AI Research Scientist (Europe/UK - Remote)
Sword Health
What you'll be doing:
Contribute to the entire development cycle of our cutting-edge large deep learning models;
Prepare datasets, design architectures, implement solutions, train and evaluate models to improve our products;
Collaborate across engineering and clinical teams to translate cutting-edge AI research into practical applications that have clinical implications;
Work towards long-term ambitious research goals based on developing novel solutions, while identifying immediate milestones;
Turning novel research ideas into working code;
Influence progress of relevant research communities by producing publications.
What you need to have:
A PhD, or be currently enrolled in a PhD program and obtaining the degree prior to the start of employment, in Computer Science, Machine Learning, or a highly technical field;
A track record of research publications in peer-reviewed academic conferences or journals;
Proficiency in Python and experience with common machine learning frameworks (e.g., PyTorch, JAX, TensorFlow);
Demonstrated ability to design experiments, and analyze and interpret their results;
Must have or be able to obtain work authorization in Portugal.

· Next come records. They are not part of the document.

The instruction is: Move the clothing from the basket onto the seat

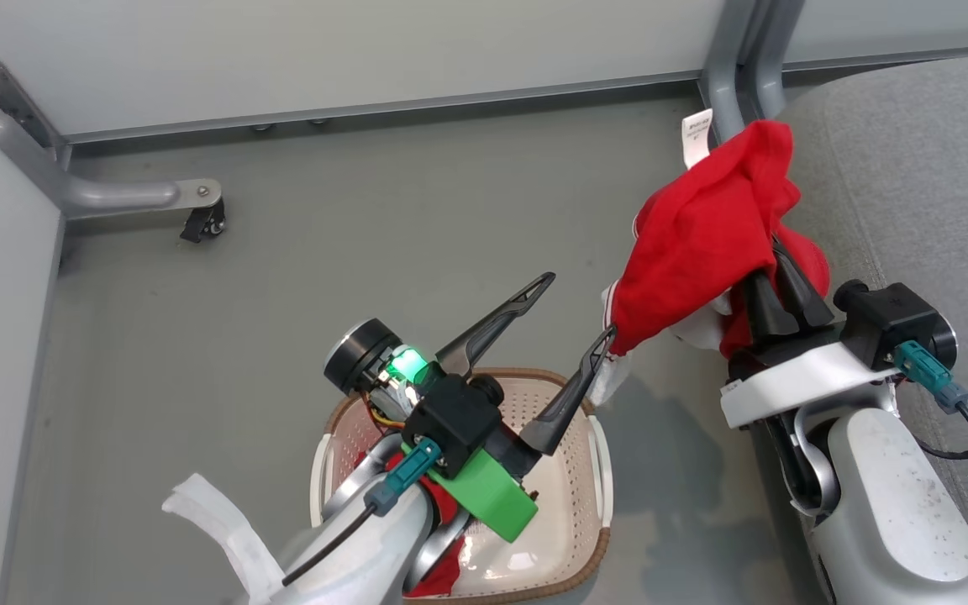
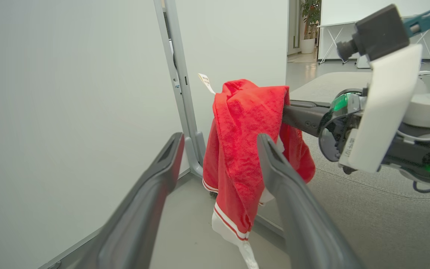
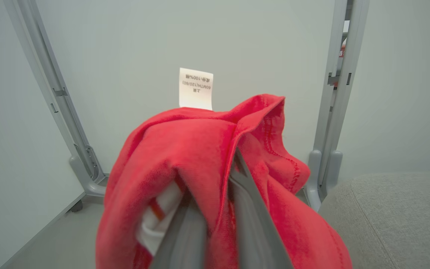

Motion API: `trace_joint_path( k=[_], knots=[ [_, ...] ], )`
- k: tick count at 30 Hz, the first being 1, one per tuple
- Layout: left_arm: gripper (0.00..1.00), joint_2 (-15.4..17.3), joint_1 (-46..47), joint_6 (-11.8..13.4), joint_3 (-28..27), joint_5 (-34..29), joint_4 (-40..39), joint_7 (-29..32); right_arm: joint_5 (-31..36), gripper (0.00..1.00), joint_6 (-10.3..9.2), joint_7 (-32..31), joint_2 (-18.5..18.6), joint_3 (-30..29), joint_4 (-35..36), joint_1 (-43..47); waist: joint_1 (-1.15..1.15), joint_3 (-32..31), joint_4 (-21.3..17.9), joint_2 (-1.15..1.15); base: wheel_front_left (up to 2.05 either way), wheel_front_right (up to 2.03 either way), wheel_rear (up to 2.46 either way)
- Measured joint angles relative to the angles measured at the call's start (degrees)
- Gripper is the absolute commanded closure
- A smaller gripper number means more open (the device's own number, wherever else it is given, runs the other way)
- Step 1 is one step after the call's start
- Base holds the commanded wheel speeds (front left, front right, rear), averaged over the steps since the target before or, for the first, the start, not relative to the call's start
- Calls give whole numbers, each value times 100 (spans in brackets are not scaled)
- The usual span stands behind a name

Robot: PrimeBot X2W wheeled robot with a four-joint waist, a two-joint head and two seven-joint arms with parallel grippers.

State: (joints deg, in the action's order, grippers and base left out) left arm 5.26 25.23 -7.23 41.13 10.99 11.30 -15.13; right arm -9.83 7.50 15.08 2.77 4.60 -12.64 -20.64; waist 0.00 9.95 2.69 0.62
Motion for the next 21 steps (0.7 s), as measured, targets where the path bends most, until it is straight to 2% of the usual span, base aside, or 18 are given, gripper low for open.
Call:
trace_joint_path(
  k=[21],
  knots=[
    [0, 197, -29, 0, -232, -156, -56, 1, -54, 100, 0, 0, 3, -697, 276, 602, 0, 191, -1435, 0, 0, 0, 0]
  ],
)
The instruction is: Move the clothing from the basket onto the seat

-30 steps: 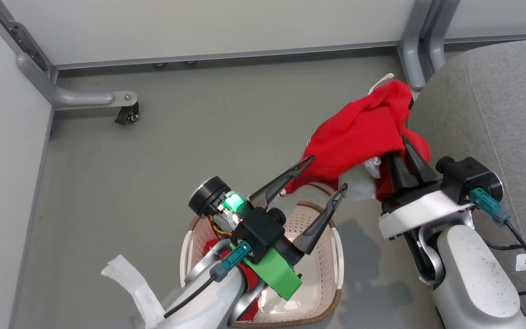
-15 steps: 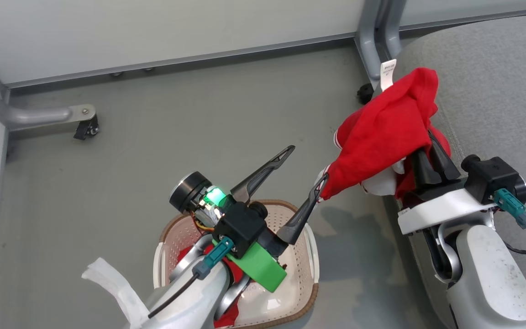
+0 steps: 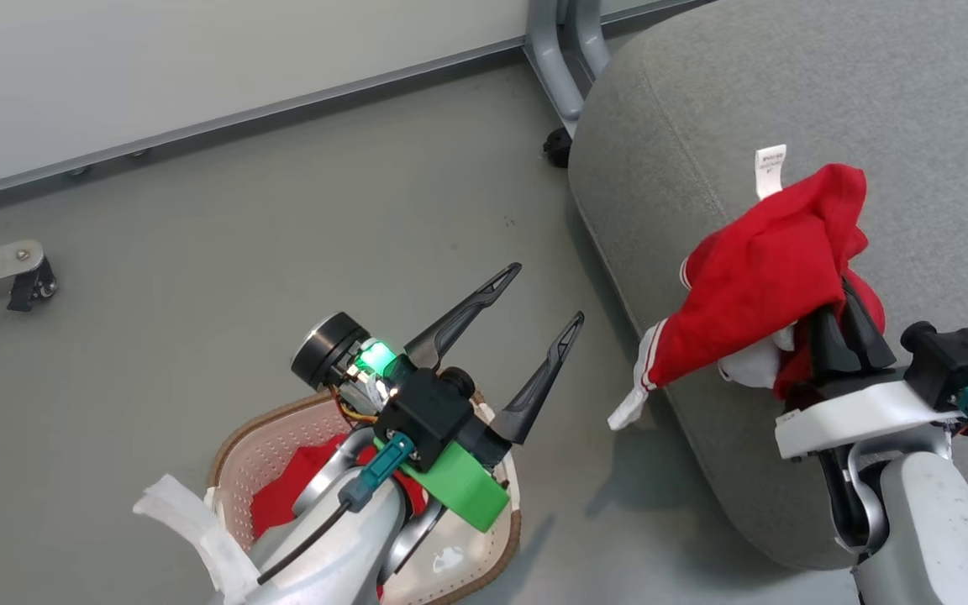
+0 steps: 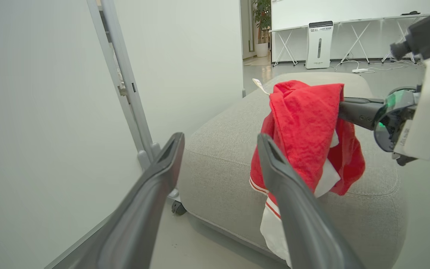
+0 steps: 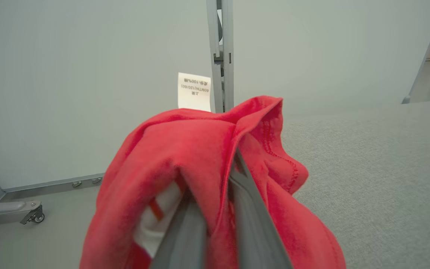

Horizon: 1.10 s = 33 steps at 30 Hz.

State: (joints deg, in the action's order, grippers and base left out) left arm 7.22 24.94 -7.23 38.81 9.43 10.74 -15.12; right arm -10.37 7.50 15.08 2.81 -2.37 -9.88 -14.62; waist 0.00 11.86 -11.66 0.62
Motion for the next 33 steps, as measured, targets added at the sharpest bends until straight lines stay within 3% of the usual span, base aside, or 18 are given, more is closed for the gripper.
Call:
trace_joint_path(
  k=[10, 17, 24, 33],
  knots=[
    [0, 48, 2, -5, 34, -16, 7, -1, -88, 100, 0, 0, 1, -389, 99, 291, 0, 134, -501, 0, 0, 0, 0],
    [0, 98, 24, -7, 55, -25, 10, -1, -175, 100, 0, 0, -1, -501, 233, 278, 0, 282, -643, 0, 0, 0, 0],
    [0, 187, 170, -8, 158, -42, -5, -1, -32, 100, 0, 0, -2, -667, 415, -605, 0, 615, -639, 0, 0, 0, 0],
    [0, 431, 548, -8, 304, -85, -94, 13, 342, 100, 0, 0, -1, -1285, 513, -2274, -1, 1331, -580, 0, 0, 0, 0]
  ],
)
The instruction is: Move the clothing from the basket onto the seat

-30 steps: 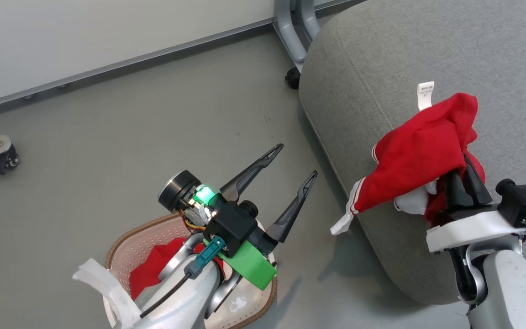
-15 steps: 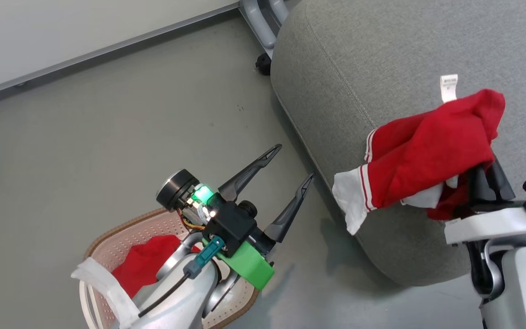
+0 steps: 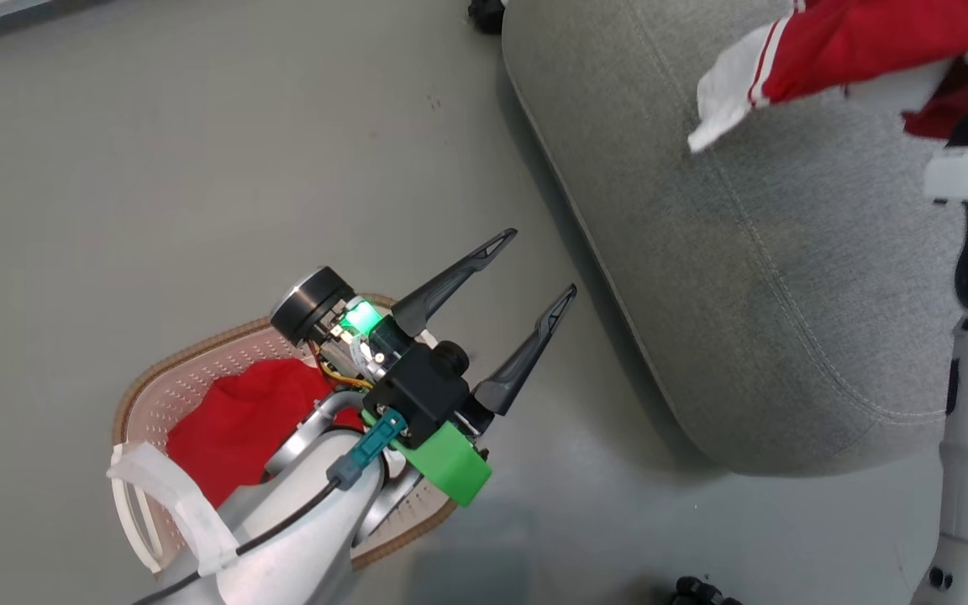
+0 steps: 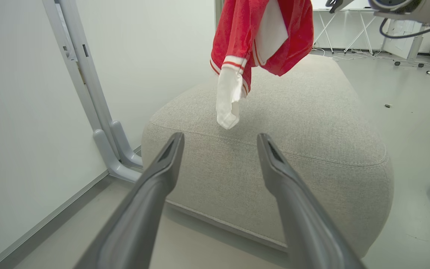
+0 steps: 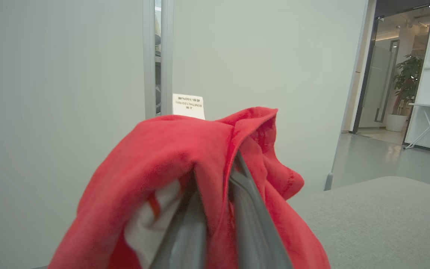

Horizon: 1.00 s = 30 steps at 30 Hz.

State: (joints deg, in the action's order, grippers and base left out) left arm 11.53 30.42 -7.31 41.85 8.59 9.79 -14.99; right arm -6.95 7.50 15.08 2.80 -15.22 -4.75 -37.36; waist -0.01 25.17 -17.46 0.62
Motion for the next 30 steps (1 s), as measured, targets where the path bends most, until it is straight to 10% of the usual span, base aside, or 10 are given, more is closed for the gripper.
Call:
trace_joint_path(
  k=[16, 30],
  knots=[
    [0, 483, 493, 0, 89, -100, -412, 233, 526, 100, 1, 0, 613, -1270, -1184, -2256, -1, 1486, 114, 0, 0, 0, 0],
    [0, 660, 553, 26, 96, -99, -591, 309, 1217, 100, 2, 1, 592, -2035, -2904, -2392, 0, 2058, 189, 0, 0, 0, 0]
  ],
)
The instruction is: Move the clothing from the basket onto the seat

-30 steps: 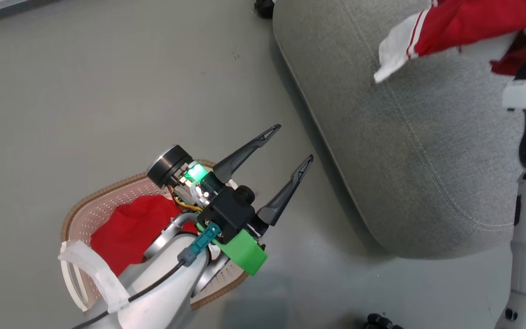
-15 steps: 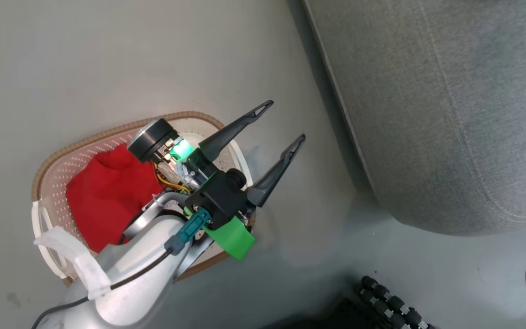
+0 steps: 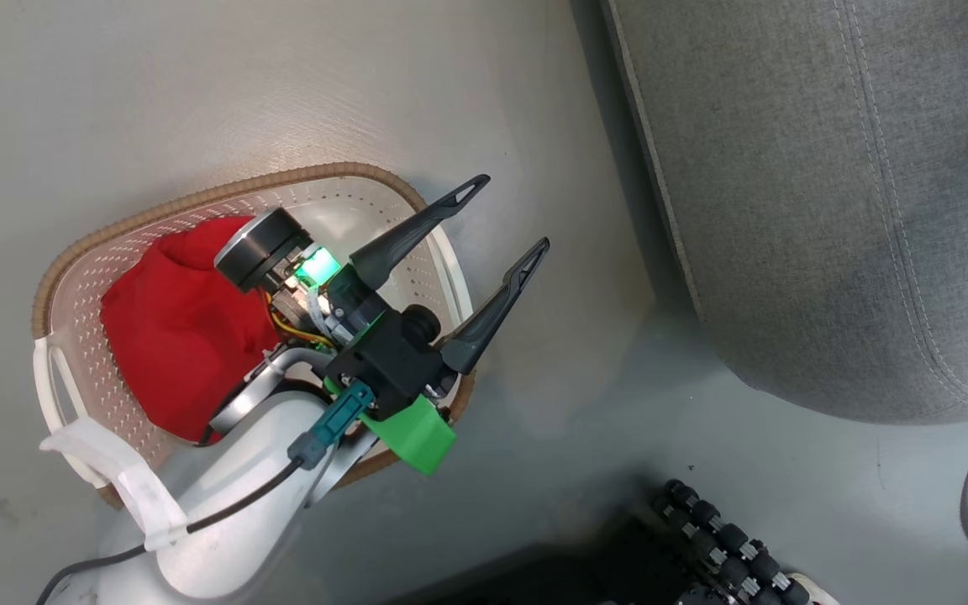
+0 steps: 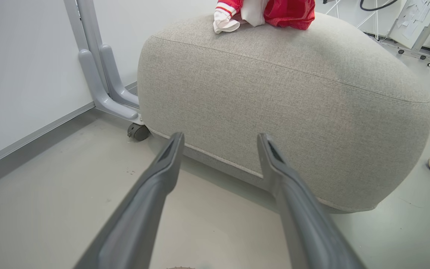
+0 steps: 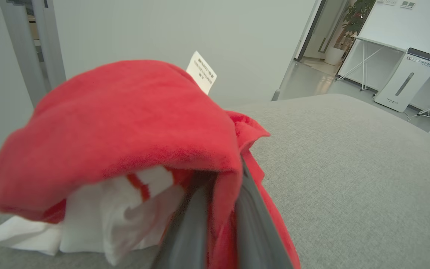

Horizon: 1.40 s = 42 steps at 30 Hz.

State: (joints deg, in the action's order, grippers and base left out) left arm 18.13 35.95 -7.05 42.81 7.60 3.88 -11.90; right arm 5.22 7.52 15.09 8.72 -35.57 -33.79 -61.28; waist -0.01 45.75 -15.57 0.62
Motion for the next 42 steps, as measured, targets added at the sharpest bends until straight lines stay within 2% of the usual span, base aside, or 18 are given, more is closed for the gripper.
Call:
trace_joint_path(
  k=[4, 7, 8, 9, 10, 22, 33, 42],
  knots=[
    [0, 33, -1, 35, 0, 13, -1, -1, 244, 100, 0, 0, -356, -138, -20, 253, 0, -26, -6, 0, 0, 0, 0],
    [0, 48, -5, 51, 8, 37, 18, -2, 291, 100, 1, 0, -436, -223, -3, 353, 0, -72, -21, 0, 0, 0, 0],
    [0, 48, -7, 52, 12, 42, 23, -3, 290, 65, 1, 0, -443, -246, 15, 369, 0, -91, -24, 0, 0, 0, 0],
    [0, 49, -7, 53, 15, 43, 31, -5, 290, 9, 1, 0, -450, -252, 35, 404, 0, -119, -26, 0, 0, 0, 0],
    [0, 49, -7, 57, 15, 44, 38, -22, 290, 0, 1, 0, -459, -248, 47, 442, 0, -144, -29, 0, 0, 0, 0],
    [0, -142, -175, 193, 7, 297, 383, -234, -90, 0, 1, 0, -494, 285, 501, 1526, 1, -862, -26, 0, 0, 0, 0],
    [0, -369, -553, 404, -326, 587, 591, -308, -538, 0, 1, 0, -374, 1348, 1112, 2451, 1, -1722, 85, 0, 0, 0, 0],
    [0, -589, -1005, 525, -894, 665, 521, -315, -806, 0, 0, 0, -400, 2268, 1704, 2959, 1, -2315, 443, 0, 0, 0, 0]
  ],
)
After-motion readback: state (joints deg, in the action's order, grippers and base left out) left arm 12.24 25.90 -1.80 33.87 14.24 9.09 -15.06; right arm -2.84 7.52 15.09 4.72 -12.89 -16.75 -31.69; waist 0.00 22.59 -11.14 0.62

What we would love to see:
A strong research background and first-author publications in top-tier AI conferences (e.g., NeurIPS, ICML, ICLR, CVPR, COLM, ACL, EMNLP);
Deep expertise in one or more of the following areas: Large Language Models (LLMs), multimodal learning (vision, speech), deep learning, or reinforcement learning (RL);
Alternatively, a proven track record of exceptional research contributions in another highly quantitative field (e.g., Physics, Applied Mathematics, Computational Statistics), coupled with a strong passion to apply your skills to AI for healthcare;
Industry experience taken during or after the PhD. e.g., Research Internships;
Experience taking research ideas from conception to implementation, including developing and debugging complex systems;
Strong communication skills and a history of effective collaboration on research projects;
A broader record of research excellence, demonstrated through grants, fellowships, patents, impactful open-source contributions, or relevant internships.